Besides political events, Tsui also focuses on cultural aspects.

He writes about his alma mater Hong Kong University, Hong Kong's popular crime film series of the '90s-Young and Dangerous-and the competition between Disneyland and Hong Kong's Ocean Park.

Tsui, who worked for Yahoo in Silicon Valley in 2000 and studied law in Britain in 2002, also uses the book to compare how Americans and Britons view Hong Kong.

"In general, ordinary people in the United States and the United Kingdom don't pay too much attention to tiny Hong Kong," writes Tsui.

"But Englishmen are more concerned about how Hong Kong is doing after it was returned to China."

Tsui, who moved to Beijing in late 2006, took the National Judicial Examination in 2010.

Recalling the difficulty he faced while trying to remember laws and concepts of the mainland's legal system, which is mainly a civil-law system, he also explains the common-law system used in Hong Kong.

The book is mainly based on archived newspapers published in Hong Kong.
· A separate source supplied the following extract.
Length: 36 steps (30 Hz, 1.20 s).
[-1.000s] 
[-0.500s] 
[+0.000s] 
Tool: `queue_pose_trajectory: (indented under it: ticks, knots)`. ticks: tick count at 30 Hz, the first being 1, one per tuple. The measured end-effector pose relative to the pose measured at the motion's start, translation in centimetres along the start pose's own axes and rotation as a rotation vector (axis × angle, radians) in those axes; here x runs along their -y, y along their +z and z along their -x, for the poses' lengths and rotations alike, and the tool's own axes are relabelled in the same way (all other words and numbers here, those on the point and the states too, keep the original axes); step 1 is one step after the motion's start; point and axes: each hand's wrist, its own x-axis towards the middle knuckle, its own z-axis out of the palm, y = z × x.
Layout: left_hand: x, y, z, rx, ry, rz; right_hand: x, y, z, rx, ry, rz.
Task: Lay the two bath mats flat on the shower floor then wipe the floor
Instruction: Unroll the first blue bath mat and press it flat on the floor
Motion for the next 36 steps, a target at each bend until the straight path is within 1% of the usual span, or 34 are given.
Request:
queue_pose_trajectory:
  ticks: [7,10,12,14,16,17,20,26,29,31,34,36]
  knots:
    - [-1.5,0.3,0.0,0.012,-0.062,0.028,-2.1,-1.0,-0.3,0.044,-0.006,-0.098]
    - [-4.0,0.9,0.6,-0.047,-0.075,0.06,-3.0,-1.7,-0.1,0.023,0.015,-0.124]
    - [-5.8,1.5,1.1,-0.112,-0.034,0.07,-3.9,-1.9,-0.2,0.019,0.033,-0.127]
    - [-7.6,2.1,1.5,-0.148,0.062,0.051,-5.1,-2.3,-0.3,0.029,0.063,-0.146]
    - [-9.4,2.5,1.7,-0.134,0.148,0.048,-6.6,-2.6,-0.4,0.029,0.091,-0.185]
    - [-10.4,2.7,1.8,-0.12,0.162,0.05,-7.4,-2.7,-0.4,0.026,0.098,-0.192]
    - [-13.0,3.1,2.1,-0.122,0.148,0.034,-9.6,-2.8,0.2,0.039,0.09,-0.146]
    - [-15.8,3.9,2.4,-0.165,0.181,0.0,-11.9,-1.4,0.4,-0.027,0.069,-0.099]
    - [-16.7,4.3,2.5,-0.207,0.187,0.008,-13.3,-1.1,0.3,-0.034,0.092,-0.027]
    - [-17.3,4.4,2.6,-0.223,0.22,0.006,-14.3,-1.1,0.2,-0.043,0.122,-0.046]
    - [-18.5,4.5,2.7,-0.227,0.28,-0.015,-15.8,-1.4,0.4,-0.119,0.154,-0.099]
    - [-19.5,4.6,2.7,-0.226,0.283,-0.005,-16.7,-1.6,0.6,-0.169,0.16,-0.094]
Documentaries on YouTube and video-streaming websites also helped Tsui to recall and write about events he did not witness.

Responding to criticism of his effort, Tsui says: "Some Hongkongers criticize me for speaking in favor of the mainland, but all I wrote are words from my heart.

"Everybody has a different understanding of the same historical events. My suggestion to those who disagree with me is to write a book themselves."

Tsui says originally he did not plan to stay in Beijing for too long but gradually changed his mind.

"The mainland is undergoing tremendous change, and one reason I chose to stay is to witness the change in person," says Tsui.